(Dataset section begins)
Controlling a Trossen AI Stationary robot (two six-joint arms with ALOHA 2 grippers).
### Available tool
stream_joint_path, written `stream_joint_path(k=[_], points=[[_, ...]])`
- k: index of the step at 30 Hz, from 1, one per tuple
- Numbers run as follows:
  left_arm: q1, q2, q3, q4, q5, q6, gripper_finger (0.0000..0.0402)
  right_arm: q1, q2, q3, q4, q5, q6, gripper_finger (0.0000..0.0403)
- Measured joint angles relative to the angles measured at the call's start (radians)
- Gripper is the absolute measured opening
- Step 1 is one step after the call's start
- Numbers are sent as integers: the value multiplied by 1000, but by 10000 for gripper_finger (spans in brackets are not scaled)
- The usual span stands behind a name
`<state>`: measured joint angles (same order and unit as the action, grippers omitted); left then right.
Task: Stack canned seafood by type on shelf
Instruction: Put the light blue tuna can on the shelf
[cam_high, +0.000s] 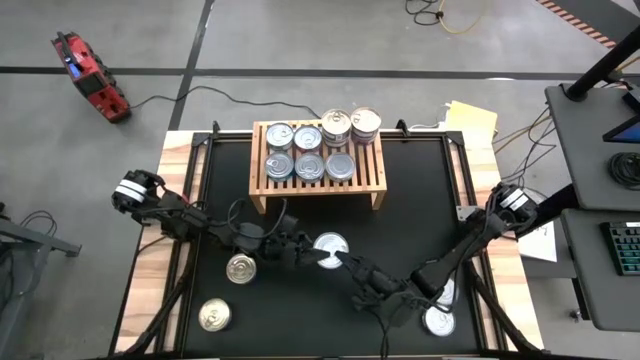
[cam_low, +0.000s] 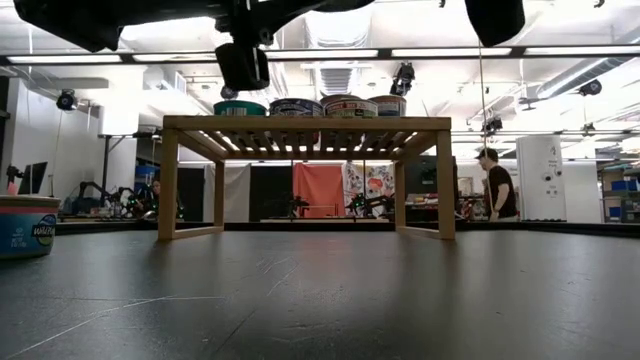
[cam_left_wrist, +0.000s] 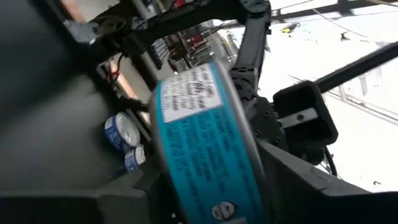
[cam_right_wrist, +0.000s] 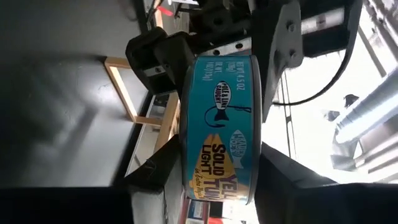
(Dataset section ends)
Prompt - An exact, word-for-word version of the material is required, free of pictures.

Result below -
Controlling a Trossen AI Stationary robot (two six-joint arms with ALOHA 2 grippers).
### Available tool
stream_joint_path, written `stream_joint_path(k=[_], points=[[_, ...]])`
- k: index of the step at 30 Hz, from 1, one per tuple
- Numbers run as follows:
  left_arm: q1, q2, q3, q4, q5, q6, gripper_finger (0.0000..0.0402)
  right_arm: q1, q2, q3, q4, q5, q6, gripper_finger (0.0000..0.0403)
- Measured joint angles relative to the angles measured at the call's start (radians)
- Gripper is the absolute measured opening
- Step 1 is one step after the call's start
- Numbers are sent as integers: the value multiplied by 1000, but by 10000 for gripper_finger (spans in brackets are not scaled)
- The usual span stands behind a name
`<state>`: measured joint angles (same order and unit as the action, grippers omitted); left then right.
Task: Stack canned seafood by type on shelf
Instruction: Put the light blue tuna can on the shelf
[cam_high, +0.000s] 
[cam_low, +0.000s] 
[cam_left_wrist, +0.000s] 
[cam_right_wrist, +0.000s] 

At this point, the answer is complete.